• [ABOUT THIS EXERCISE] The expected output is each line below containing "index", copied in full.

◆ ◆ ◆ ◆

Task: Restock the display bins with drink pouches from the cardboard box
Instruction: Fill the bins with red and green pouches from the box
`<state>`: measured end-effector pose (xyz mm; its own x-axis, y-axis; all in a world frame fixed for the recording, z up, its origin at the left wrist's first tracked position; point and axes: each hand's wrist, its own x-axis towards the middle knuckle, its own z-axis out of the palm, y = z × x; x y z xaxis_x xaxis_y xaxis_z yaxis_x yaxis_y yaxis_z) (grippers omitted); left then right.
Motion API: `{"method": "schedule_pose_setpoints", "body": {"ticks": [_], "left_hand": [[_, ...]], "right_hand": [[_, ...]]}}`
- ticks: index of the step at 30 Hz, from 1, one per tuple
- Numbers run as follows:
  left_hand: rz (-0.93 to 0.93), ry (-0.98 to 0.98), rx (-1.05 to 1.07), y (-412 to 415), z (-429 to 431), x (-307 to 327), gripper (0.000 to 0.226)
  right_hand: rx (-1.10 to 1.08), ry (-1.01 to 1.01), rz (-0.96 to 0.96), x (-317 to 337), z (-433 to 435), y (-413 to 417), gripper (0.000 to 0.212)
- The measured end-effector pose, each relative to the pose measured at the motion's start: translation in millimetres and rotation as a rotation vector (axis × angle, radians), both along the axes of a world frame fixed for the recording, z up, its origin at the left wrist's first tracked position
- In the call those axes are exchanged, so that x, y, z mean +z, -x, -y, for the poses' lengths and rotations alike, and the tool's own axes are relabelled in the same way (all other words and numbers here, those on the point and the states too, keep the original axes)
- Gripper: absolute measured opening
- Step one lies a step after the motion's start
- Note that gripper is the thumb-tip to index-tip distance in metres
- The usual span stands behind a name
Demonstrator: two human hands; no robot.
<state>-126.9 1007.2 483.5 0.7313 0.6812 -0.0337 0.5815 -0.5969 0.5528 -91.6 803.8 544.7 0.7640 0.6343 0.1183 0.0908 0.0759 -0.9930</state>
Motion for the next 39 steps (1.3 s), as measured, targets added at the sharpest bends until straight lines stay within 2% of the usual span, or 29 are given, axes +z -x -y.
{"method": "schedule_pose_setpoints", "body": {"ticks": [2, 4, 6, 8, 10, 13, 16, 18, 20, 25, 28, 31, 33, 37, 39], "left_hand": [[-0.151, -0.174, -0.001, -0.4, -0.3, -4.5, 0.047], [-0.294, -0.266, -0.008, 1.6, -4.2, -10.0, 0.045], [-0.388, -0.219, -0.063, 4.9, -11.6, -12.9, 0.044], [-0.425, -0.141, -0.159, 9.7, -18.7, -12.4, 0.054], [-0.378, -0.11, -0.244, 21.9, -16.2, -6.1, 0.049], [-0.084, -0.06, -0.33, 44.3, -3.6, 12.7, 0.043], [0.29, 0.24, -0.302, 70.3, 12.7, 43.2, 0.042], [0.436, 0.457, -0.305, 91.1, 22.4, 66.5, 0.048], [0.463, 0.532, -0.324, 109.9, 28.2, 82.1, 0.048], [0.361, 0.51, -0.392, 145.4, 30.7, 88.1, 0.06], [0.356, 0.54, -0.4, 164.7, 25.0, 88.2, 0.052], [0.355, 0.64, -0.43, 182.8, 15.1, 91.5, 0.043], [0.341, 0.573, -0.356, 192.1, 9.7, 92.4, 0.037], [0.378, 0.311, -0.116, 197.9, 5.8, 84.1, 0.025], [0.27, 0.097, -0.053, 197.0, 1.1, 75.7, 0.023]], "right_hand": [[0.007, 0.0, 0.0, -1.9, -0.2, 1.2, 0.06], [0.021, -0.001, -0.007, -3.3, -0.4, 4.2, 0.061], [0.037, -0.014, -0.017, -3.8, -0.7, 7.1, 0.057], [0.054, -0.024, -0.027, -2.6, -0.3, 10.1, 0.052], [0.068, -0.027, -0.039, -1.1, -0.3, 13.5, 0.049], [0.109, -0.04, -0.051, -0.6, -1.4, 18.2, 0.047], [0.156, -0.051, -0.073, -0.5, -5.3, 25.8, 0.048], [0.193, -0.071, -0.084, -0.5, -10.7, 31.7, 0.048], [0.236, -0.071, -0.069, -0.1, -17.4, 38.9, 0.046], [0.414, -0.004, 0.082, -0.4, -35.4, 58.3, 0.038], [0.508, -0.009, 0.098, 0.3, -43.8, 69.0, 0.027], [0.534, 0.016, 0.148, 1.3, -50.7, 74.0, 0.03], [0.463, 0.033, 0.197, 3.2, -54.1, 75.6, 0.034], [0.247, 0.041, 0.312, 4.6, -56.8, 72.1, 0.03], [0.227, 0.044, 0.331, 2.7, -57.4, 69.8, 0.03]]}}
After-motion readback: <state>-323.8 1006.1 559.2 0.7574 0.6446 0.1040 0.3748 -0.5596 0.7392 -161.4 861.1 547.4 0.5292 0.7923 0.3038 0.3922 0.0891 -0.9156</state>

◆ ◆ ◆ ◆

• [EXPECTED OUTPUT]
- ticks: index of the step at 30 Hz, from 1, one per tuple
- Note that gripper is the thumb-tip to index-tip distance in metres

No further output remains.